EXERCISE OBJECTIVE:
Everything in the data that follows should be given again verbatim, except the images.

AVAILABLE DATA:
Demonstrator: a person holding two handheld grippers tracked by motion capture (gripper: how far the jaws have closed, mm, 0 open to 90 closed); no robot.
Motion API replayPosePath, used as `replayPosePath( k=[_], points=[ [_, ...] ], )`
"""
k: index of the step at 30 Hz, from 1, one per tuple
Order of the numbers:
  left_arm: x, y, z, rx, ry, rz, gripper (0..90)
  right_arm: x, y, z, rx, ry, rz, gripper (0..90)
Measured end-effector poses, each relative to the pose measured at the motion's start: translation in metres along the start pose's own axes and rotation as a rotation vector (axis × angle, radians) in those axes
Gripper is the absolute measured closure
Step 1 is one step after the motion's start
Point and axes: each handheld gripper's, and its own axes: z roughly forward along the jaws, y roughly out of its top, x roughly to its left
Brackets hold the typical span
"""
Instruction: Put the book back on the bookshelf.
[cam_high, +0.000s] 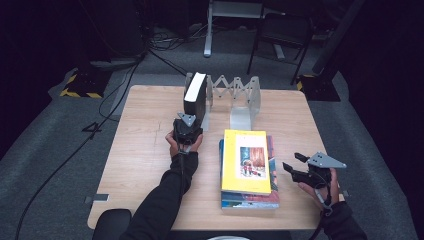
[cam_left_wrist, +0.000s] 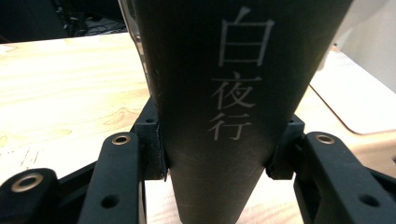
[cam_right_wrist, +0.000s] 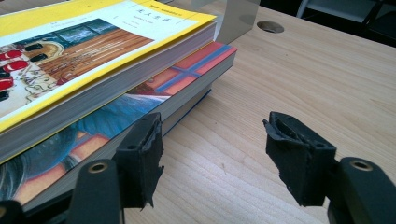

COMPLETED EXERCISE:
Demonstrator: a person holding two handheld grippers tracked by motion capture (gripper: how far the jaws have closed, mm, 0 open to 90 closed); no robot.
Motion API replayPosePath, used as `replayPosePath( k=[_], points=[ [_, ...] ], )`
"""
k: index of the step at 30 Hz, from 1, one per tuple
Order of the numbers:
  left_arm: x, y, z, rx, ry, rz, gripper (0..90)
  right_arm: x, y, z, rx, ry, rz, gripper (0..90)
Measured end-effector poses, each relative to the pose measured at the motion's start: translation in metres along the start pose's own axes and rotation as a rotation vector (axis × angle, radians) in those axes
Gripper is the absolute measured closure
Step 1 is one step after the motion's start
Point and axes: each handheld gripper's, and its own axes: z roughly forward along the jaws, y roughly out of its top, x roughly to its left
Brackets hold the typical span
"""
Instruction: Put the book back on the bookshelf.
[cam_high, +0.000s] 
[cam_left_wrist, +0.000s] 
[cam_right_wrist, +0.000s] 

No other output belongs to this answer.